During his incarceration, Johnny developed a highly malignant form of lung cancer brought on by a 38-year smoking habit. He died at the United States Medical Center for Federal Prisoners in Springfield, Missouri not long after receiving a grim prognosis from an oncologist at the Cleveland Clinic. Before his death, John asked his brother-in-law how he'd be remembered, to which he responded, "well-liked and respected" but added he was a bit of a hot-head. John simply shrugged, as he knew that no one really knows the stress involved in being a boss, possibly foreshadowing the mayhem to follow in New York after his death. When news spread to the Bada Bing and Tony's crew that Johnny had passed he was given a touching salute from his friends and fellow boss, showing that despite his guilty plea Johnny was still a respected mobster and Cosa Nostra associate. A picture of John at a healthier age was put up next to portraits of Carmine Lupertazzi Sr. and Billy Leotardo on the wall in John's social club, now owned by Phil, to commemorate the late Don of New York.
Unusual for a Mafioso, it was implied that Johnny Sack was always faithful to his wife, whom he loved deeply. If so, this would make him one of the only two married wiseguys in The Sopranos to stay monogamous, along with Bobby Baccalieri.

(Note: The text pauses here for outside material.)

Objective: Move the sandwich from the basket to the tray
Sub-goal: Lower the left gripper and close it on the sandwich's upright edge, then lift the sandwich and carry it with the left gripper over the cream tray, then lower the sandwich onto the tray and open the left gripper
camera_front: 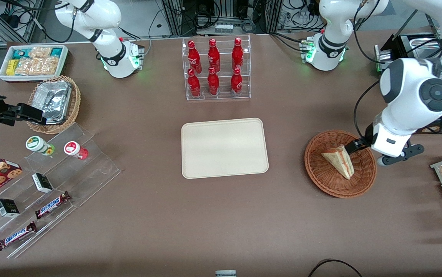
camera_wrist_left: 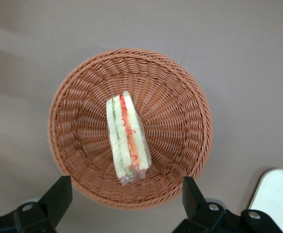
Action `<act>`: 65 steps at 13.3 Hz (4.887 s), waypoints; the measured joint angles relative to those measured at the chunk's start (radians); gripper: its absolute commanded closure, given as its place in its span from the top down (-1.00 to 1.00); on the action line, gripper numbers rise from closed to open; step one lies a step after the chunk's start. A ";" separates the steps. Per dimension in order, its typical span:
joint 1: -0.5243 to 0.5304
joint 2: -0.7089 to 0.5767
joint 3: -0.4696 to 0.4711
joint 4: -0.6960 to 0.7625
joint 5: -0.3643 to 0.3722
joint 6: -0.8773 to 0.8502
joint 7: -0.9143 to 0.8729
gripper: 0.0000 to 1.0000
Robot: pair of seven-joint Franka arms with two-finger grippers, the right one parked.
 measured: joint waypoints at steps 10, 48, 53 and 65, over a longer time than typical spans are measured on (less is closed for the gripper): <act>0.000 0.076 0.000 -0.157 0.000 0.233 -0.148 1.00; -0.032 0.215 -0.536 0.304 0.033 -0.212 -0.194 -1.00; -0.210 0.384 -0.572 0.330 0.230 -0.095 -0.421 -1.00; -0.330 0.624 -0.571 0.333 0.500 0.090 -0.650 -1.00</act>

John drove a Mercedes-Benz S500 and later bought a Maserati Coupé and dressed stylishly. His usual calm demeanor and respectful way of carrying himself made him suitable for the role of underboss. He was also almost always seen smoking a cigarette.
John was a walking paradox. His enigmatic expressions while in deliberation were contrasted by his decisive expression when giving out orders. He was in control of those around him. It can be noted that Johnny Sack would rarely visibly display his rage or irritation, except when his wife's reputation was involved. In most other cases, Johnny chose not to show his feelings, usually giving just a nod to Tony in a way of saying, "you're welcome", but rather acted behind the scenes to take his revenge or undermine people. This would mean he was invisibly pulling strings in certain situations to sabotage people or deals. Also, his loyalty, even in an organized crime context, can be seen as flexible. Depending on the opportunity, he was prepared to either help or at least not try to prevent hits on Junior Soprano, Tony and Carmine.
When disputes between the Soprano and Lupertazzi families occurred, John was publicly almost always the voice of moderation. When Tony and Carmine both declined to back off in their dispute on the Esplanade deal, Johnny tried to convince Carmine to still change his mind and not resort to violence. For Johnny, it was the profit of all involved (including his own) that mattered most in such cases, not honor and respect.